Apple, Inc.'s iWork '09, announced January 7 and coming about 18 months after the 2007 launch of the '08 version, keeps the single-user price at $79, but adds a ton of new features. Thanks to my idiosyncrasy, I attacked Pages '09 first: doing things with words and documents still fascinates me most. The program runs on Macintosh computers, and I can't recall seeing anything that comes close to its ease of use on the Windows side of the aisle. Herewith some initial impressions; more on the whole iWork suite, including '09 versions of Apple's Numbers spreadsheet and Keynote presentation program, will be forthcoming.

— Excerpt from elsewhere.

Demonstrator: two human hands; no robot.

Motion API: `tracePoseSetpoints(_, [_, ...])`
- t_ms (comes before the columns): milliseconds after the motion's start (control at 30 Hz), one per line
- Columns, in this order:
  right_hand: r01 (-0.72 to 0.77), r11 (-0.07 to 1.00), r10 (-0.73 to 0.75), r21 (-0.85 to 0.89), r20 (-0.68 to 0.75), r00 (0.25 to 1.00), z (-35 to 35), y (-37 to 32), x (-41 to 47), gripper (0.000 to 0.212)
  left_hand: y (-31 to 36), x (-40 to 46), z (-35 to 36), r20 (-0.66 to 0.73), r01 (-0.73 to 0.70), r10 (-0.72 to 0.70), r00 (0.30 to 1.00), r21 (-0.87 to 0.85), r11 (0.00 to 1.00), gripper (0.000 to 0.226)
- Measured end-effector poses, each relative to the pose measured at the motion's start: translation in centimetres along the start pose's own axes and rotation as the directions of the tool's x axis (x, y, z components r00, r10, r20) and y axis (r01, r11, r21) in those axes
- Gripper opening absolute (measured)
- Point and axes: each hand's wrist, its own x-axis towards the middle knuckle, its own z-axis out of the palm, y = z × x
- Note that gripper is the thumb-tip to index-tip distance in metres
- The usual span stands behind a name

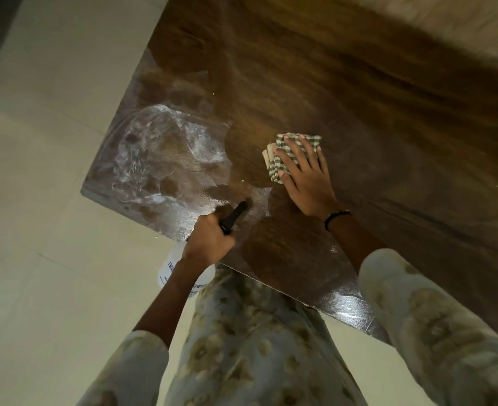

Pages might best be described as more than a basic-basic word processor, but less than a full-fledged publishing program. It's in the middle, where many users might find themselves. This might not be the program to use when setting up a complex mail-merge document, one where the names and addresses change but the basic text remains the same. But it could work quite nicely for an at-home or small business user who wants distinctive looking documents that are easy to create. That's "easy" as in one or two mouse-clicks easy.

When starting Pages, you have the option of viewing a bunch of pre-designed templates, including enough letterhead designs to satisfy most needs. Select the layout you like, and with a click you've got the letter (and some "dummy" text) onscreen, ready to be customized and used. The program draws your name, company name, address, phone and e-mail from your personal "card" in Apple's Address Book application, but you can edit these items if desired.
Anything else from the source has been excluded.